Identical variants patterns are inconsistently flagged and filtered out

Hi pyseer team!

I've come across an issue, in which variants with identical patterns will all be flagged as `lrt-filtering-failed` _except_ for the very last variant in the input file.

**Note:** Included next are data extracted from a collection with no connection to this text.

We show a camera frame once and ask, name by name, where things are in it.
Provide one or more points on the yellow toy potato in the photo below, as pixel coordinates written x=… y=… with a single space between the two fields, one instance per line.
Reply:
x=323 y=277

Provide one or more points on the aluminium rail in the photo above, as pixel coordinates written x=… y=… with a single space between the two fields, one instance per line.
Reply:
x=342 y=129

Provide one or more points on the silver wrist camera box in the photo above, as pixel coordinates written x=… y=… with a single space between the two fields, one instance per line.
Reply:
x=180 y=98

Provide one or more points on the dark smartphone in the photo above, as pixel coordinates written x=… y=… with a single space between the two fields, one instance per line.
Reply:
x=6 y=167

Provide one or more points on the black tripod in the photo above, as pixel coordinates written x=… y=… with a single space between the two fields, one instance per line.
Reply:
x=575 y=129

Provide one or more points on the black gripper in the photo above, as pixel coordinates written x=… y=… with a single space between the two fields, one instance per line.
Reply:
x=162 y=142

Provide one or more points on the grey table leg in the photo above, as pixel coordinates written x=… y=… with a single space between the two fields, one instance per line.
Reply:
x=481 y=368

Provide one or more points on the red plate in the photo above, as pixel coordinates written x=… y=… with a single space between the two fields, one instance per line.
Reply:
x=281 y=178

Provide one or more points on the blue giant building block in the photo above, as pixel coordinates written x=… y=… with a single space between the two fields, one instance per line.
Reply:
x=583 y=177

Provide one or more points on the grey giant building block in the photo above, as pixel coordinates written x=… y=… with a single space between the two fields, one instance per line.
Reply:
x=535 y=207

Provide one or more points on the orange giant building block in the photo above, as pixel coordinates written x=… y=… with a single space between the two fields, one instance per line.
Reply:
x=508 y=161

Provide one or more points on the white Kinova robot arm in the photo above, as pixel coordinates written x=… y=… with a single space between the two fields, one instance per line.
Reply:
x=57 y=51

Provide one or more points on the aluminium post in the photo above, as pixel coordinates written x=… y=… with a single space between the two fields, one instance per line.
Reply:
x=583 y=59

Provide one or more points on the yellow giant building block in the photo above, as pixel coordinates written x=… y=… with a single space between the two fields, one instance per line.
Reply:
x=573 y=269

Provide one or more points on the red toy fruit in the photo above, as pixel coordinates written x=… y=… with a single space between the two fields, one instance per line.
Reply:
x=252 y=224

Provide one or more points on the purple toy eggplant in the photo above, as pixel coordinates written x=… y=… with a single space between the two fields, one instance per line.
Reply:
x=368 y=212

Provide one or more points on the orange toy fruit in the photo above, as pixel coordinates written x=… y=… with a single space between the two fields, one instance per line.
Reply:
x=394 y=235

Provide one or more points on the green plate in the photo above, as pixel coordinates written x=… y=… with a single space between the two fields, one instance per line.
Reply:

I've encountered this in `pyseer` `v1.3.11` and `v1.3.12` so far (installed with `conda`).

## Test Data

Here is the test data for the minimal working example: [data.zip](https://github.com/user-attachments/files/19238609/data.zip)

<details>
<summary>Expand to see phenotypes.</summary>

| sample | resistant |
|:------- |:--------- |
| sample1 | 0 |
| sample2 | 0 |
| sample3 | 1 |
| sample4 | 1 |

</details>

<details>
 <summary>Expand to see variants.</summary>
 
|Variant |sample1|sample2|sample3|sample4|
|:-------|:------|:------|:------|:------|
|variant1|1 |1 |0 |0 |
|variant2|0 |0 |1 |1 |
|variant3|0 |0 |1 |1 |
|variant4|1 |1 |0 |0 |
|variant5|0 |0 |1 |1 |

</details>

<details>
 <summary>Expand to see kinship.</summary>

| |sample1 |sample2 |sample3 |sample4 |
|:------|:-----------|:-----------|:-----------|:-----------|
|sample1|0.0038336778|0.0 |0.0 |0.0020687925|
|sample2|0.0 |0.0038336778|0.0016861048|0.0 |
|sample3|0.0 |0.0016861048|0.0023424293|0.0 |
|sample4|0.0020687925|0.0 |0.0 |0.0032878782|

</details>

## Reproducing the Issue

Here is my command that triggers it:

```bash
pyseer \
 --lmm \
 --cpu 1 \
 --similarity kinship.tsv \
 --pres variants.Rtab \
 --phenotypes phenotypes.tsv \
 --phenotype-column resistant \
 --print-filtered > locus_effects.tsv

Read 4 phenotypes
Detected binary phenotype
Setting up LMM
Similarity matrix has dimension (4, 4)
Analysing 4 samples found in both phenotype and similarity matrix
h^2 = 0.00
5 loaded variants
0 pre-filtered variants
5 tested variants
5 printed variants
```

In the output file, all variants are flagged as `lrt-filtering-failed` except for the very last variant (`variant5`).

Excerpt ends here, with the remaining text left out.